Data excerpts:

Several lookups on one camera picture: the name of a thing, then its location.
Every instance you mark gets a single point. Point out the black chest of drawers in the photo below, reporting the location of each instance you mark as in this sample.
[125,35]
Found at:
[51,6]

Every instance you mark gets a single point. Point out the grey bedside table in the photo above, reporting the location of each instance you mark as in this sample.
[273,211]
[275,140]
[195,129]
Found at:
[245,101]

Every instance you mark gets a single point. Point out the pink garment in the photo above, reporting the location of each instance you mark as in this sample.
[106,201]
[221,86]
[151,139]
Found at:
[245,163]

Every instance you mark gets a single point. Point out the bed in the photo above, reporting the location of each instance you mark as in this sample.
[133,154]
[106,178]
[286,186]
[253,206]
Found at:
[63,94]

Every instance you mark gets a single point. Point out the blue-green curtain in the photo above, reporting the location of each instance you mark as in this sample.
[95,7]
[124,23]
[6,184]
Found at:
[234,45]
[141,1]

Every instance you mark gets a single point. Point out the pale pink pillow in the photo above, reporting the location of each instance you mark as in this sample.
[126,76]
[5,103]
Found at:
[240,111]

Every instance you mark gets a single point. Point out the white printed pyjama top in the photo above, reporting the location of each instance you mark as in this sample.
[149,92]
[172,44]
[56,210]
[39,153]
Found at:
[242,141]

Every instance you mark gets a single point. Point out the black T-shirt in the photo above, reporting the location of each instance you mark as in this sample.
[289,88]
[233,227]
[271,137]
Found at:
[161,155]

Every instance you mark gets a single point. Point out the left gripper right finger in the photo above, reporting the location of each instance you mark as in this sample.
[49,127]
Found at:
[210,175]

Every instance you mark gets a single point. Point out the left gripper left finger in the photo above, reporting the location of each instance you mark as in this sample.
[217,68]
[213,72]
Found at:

...

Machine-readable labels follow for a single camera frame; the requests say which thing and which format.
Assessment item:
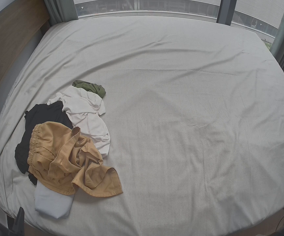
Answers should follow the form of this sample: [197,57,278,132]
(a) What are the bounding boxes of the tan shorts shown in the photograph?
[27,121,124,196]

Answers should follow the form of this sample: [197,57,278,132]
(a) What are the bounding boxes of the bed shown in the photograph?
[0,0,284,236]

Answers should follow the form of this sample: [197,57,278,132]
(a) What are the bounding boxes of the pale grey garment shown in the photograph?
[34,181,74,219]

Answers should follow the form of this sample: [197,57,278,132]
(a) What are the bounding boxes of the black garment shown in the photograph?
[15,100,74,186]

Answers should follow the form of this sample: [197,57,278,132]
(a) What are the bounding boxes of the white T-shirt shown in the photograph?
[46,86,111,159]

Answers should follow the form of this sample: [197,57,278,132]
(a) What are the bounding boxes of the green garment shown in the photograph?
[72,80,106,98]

**Assignment**
After checking the entries, state how many lines contain "pink", and write nothing but the number.

**Answer to this exercise**
2